Montreal, Québec – June 8th 2016 – CelluForce, a clean technology company, is seeing growing interest in its innovative green chemistry product called cellulose nanocrystals (CNC) and has recorded, over the first half of 2016, the largest CNC shipment volumes since the company’s inception.
“Over the past year, we have been actively developing several industry-specific applications featuring CelluForce NCCTM, a form of cellulose nanocrystals which is produced in our Windsor plant.
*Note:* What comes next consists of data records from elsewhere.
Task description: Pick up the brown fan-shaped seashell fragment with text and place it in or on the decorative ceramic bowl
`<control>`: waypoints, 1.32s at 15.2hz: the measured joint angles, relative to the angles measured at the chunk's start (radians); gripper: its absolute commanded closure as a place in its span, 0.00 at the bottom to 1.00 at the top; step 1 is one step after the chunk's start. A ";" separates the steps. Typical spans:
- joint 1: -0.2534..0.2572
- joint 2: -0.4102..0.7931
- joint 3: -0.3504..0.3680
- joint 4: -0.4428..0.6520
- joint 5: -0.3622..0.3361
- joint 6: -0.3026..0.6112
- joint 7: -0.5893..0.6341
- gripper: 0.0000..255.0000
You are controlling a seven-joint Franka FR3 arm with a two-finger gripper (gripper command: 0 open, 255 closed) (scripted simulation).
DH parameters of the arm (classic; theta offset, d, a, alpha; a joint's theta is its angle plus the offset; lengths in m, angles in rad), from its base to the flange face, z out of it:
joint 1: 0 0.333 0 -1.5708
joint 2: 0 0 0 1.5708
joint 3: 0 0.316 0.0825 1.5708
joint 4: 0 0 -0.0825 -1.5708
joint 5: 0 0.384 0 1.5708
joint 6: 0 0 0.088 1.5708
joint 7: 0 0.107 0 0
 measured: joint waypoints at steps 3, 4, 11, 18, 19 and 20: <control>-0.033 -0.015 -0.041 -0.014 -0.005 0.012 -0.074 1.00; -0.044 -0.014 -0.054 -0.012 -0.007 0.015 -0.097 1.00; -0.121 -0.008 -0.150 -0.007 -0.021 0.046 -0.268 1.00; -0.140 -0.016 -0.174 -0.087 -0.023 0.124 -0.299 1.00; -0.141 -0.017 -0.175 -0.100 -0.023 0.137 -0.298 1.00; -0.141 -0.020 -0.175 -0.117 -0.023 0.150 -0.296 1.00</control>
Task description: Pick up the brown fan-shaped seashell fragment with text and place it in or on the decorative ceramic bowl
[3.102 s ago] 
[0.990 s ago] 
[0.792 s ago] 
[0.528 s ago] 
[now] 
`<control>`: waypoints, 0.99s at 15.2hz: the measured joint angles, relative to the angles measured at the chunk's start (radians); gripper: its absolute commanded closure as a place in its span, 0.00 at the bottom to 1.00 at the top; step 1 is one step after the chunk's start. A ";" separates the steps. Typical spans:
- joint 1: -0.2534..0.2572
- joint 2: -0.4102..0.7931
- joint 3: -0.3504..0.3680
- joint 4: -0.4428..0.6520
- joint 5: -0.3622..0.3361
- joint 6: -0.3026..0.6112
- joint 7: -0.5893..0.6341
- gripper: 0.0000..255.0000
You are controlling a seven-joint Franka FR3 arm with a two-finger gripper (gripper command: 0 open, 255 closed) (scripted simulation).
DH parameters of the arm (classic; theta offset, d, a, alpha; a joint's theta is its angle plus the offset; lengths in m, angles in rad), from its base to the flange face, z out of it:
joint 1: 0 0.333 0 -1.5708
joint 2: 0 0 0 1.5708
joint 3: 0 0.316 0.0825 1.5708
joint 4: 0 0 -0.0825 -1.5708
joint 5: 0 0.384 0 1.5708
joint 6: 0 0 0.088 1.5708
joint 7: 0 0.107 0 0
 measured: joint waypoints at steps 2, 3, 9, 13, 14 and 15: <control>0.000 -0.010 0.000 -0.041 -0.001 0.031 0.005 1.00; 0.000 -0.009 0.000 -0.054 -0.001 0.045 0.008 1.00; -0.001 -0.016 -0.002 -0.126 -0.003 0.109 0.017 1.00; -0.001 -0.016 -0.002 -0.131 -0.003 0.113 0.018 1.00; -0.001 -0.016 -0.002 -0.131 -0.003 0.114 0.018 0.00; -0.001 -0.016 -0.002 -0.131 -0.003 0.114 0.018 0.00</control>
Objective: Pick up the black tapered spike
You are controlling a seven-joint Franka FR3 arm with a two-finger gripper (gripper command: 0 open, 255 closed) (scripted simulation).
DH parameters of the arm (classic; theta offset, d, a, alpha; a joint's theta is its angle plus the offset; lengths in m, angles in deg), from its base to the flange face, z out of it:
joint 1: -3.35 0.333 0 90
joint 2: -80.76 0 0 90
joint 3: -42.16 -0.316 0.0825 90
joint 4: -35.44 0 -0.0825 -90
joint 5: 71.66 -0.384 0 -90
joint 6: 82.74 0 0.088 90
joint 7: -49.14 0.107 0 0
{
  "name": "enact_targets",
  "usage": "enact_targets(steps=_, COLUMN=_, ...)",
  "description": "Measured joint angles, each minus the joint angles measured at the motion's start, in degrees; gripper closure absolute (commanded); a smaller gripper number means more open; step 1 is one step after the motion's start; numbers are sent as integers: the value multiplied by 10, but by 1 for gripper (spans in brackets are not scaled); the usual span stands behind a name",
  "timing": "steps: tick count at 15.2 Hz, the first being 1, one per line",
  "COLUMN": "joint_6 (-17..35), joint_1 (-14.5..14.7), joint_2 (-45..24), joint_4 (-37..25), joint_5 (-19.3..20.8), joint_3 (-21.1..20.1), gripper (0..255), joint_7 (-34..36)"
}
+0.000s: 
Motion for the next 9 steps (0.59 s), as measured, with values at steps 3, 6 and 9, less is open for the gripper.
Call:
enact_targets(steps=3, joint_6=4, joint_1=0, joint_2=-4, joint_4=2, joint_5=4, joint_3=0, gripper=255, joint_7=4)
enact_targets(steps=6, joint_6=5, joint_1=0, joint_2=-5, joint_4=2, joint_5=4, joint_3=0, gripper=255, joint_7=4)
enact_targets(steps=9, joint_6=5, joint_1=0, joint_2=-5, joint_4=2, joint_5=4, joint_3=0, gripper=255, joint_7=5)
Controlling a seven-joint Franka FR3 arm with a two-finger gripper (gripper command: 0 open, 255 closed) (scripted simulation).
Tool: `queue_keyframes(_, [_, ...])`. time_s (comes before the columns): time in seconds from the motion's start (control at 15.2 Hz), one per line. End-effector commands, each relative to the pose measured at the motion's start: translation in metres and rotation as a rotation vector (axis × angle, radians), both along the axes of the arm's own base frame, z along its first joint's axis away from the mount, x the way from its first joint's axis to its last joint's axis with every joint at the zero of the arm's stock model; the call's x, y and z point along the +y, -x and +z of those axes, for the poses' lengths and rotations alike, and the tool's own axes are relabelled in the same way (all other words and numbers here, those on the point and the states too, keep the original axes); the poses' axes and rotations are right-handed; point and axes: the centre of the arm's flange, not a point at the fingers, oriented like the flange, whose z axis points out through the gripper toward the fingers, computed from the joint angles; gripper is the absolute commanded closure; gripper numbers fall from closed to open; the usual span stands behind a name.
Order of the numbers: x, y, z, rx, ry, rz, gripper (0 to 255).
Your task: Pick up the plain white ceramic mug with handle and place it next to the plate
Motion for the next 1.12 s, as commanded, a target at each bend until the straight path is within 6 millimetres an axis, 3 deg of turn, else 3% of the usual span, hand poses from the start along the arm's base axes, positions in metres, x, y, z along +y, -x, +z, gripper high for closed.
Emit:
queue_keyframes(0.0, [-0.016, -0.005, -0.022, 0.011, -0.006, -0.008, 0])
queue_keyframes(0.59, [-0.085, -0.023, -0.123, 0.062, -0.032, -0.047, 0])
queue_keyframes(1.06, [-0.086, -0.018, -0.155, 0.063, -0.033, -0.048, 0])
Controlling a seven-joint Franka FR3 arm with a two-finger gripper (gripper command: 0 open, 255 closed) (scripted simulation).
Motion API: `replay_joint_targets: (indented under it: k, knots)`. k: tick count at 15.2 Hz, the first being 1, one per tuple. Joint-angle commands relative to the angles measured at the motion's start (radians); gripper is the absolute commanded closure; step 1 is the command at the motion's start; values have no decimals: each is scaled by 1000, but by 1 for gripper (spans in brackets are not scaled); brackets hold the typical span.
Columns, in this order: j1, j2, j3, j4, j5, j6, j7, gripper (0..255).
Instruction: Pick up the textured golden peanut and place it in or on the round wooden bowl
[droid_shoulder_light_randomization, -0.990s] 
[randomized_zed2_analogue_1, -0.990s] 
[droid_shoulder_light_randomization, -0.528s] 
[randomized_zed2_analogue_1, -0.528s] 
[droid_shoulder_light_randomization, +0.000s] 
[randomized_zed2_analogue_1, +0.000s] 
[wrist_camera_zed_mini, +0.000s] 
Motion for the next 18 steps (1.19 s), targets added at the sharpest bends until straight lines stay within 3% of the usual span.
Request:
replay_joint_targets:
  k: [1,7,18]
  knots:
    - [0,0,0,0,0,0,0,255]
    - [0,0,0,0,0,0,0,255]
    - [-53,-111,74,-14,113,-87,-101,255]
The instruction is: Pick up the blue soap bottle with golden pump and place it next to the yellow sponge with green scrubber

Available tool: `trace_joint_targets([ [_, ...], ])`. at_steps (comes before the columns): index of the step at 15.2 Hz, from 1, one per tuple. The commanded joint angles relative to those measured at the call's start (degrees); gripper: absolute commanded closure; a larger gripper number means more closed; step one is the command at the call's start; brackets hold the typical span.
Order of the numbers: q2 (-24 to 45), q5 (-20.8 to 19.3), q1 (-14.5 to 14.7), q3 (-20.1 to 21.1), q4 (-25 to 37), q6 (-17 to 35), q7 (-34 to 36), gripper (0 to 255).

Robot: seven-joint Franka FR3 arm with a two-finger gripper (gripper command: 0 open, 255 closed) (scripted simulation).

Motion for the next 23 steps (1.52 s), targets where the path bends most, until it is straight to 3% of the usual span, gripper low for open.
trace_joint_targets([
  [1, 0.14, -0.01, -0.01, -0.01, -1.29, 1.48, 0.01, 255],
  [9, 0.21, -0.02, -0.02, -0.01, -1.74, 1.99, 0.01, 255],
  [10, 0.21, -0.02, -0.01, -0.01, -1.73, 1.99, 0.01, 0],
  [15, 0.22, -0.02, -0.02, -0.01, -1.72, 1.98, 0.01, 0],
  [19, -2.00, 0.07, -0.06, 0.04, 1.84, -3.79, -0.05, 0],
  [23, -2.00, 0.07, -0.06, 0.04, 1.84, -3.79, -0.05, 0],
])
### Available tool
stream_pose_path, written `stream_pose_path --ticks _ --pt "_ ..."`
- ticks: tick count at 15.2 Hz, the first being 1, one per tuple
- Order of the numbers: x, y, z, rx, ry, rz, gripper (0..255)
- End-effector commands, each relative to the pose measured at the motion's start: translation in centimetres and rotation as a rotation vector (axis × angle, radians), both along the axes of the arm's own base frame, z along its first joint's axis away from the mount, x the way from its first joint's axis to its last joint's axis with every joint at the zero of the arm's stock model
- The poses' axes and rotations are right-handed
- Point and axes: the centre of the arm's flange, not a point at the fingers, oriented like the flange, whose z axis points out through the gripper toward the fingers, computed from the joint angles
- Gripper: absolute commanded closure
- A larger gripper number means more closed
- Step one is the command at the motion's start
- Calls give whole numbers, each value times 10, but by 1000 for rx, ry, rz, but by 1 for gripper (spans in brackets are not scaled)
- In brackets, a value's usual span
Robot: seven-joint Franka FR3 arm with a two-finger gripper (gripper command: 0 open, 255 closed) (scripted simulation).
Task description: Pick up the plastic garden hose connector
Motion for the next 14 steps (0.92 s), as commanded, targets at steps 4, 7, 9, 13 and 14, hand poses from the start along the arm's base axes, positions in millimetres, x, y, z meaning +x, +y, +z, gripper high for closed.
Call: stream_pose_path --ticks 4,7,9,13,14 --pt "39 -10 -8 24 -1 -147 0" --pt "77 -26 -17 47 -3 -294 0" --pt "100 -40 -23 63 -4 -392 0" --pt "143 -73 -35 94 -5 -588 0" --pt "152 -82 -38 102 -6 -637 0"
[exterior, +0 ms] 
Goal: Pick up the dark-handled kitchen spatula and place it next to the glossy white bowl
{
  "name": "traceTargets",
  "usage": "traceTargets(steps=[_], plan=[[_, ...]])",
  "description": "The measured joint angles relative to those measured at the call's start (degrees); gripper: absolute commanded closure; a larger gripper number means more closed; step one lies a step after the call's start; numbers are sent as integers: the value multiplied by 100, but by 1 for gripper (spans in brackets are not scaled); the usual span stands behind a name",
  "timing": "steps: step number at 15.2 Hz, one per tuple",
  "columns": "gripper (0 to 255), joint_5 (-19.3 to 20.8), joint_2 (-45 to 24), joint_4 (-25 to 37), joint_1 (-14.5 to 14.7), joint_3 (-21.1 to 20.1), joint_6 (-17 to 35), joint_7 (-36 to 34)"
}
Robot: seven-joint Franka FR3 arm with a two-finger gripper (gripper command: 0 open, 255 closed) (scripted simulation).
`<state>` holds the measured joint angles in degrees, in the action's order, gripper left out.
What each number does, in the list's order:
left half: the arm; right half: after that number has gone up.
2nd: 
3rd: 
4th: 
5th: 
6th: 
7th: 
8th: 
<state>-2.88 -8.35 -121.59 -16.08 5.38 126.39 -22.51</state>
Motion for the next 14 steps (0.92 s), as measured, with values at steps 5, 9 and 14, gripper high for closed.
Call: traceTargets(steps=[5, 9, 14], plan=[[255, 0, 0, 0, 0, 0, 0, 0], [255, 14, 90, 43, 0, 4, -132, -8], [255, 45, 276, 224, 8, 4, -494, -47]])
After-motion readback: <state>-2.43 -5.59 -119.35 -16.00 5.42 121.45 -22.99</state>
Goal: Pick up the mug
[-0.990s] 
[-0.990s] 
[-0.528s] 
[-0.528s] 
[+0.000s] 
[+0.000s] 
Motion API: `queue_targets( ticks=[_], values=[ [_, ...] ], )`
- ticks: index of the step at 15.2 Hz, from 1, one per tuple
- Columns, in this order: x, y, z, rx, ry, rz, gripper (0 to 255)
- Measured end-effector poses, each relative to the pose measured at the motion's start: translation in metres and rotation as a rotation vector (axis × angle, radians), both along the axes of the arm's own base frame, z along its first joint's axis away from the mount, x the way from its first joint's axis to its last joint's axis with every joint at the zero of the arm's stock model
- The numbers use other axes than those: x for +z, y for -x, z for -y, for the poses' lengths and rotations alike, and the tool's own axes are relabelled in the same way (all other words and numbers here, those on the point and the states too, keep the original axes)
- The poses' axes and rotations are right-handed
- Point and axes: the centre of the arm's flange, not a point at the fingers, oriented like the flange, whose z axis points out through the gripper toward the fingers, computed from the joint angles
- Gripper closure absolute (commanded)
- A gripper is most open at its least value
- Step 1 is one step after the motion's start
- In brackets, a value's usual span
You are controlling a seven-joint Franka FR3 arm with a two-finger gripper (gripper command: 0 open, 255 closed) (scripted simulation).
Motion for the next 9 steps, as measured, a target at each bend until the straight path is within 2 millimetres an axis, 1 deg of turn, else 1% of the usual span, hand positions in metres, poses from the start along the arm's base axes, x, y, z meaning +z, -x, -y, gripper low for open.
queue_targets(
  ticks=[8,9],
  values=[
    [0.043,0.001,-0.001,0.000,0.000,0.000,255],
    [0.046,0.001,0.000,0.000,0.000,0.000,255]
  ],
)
Three of these applications have now reached a high level of technical and commercial maturity and have been proven to provide cost benefits and sustained performance in the oil & gas, electronics and plastics segments,” said Sebastien Corbeil [emphasis mine], President and CEO of CelluForce. “Our product development teams are extremely pleased to see CelluForce NCCTM [nanocrystalline cellulose; this is a trade name for CNC] now being used in full scale trials for final customer acceptance tests”.
With the current shipment volumes forecast, the company expects to deplete its CelluForce NCCTM inventory by mid-2017 [emphasis mine]. The inventory depletion will pave the way for the company to start commercial production of CNC at its Windsor plant next year.
CelluForce has built a strong network of researchers with academic and industrial partners and continues to invest time and resources to develop, refine and expand applications for CNC in key priority industrial markets. Beyond oil & gas, electronics and plastics, some of these markets are adhesives, cement, paints and coatings, as well as personal and healthcare.
Furthermore, as it progressively prepares for commercial production, CelluForce has revamped its digital platform and presence, with the underlying objective of developing a better understanding of its product, applications and its innovative green technology capabilities. Its new brand image is meant to convey the innovative, versatile and sustainable properties of CNC.
Nice to see that there is sufficient demand that the stockpile can be eliminated soon. In my last piece about CelluForce (a March 30, 2015 post), I noted an interim president, René Goguen. An April 27, 2015 CelluForce news release announced Sebastien Corbeil’s then new appointment as company president.
One final note, nanocrystalline cellulose (NCC) was the generic name coined by Canadian scientists for a specific cellulose nanomaterial. Over time, cellulose nanocrystals (CNC) became the preferred term for the generic material and CelluForce decided to trademark NCC (nanocrystalline cellulose) as their commercial brand name for cellulose nanocrystals.